For the data below, give again exactly the lines from the one containing "One or more grounding" through the one containing "In the picture above, place marker(s) on the grey", both ends included, and no others.

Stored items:
# # #
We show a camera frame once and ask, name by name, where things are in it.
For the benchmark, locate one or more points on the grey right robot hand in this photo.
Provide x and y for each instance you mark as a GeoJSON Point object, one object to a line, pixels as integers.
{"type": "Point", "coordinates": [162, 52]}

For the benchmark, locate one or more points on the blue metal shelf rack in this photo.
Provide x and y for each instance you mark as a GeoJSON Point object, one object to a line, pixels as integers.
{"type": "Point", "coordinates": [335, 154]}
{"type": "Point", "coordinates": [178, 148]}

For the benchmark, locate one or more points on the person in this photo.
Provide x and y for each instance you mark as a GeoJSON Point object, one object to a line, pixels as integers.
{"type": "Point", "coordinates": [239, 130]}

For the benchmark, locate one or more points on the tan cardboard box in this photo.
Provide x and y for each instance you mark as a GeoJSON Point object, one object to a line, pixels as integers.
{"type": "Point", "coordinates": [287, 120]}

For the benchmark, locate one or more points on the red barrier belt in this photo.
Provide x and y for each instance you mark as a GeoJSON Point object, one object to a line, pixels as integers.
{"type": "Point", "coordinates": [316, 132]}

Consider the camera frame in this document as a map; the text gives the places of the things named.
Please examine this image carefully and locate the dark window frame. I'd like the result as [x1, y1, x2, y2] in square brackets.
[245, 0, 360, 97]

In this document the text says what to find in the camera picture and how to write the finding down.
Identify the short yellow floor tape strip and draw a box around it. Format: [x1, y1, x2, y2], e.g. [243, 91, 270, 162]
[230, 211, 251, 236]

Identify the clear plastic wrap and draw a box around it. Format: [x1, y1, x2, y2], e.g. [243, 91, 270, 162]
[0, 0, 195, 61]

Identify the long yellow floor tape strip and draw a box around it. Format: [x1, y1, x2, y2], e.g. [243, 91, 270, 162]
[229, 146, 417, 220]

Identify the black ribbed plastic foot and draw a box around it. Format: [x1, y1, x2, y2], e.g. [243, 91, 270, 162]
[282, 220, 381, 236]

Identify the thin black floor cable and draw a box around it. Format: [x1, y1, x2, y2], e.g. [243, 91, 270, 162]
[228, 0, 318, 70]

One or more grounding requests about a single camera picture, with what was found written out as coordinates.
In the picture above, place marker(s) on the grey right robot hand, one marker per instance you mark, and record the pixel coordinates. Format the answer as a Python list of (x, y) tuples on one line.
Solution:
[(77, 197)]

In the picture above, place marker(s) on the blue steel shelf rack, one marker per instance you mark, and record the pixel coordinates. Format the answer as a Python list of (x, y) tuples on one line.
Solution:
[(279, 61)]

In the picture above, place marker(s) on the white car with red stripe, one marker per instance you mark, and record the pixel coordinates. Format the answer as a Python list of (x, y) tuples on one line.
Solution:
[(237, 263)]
# # #
# EXPECTED ANSWER:
One or more grounding requests about a single camera picture, with what was found written out as coordinates.
In the picture above, place marker(s) on the grey right robot hand, one marker per instance you mark, and record the pixel coordinates. Format the answer as a Python list of (x, y) tuples on one line.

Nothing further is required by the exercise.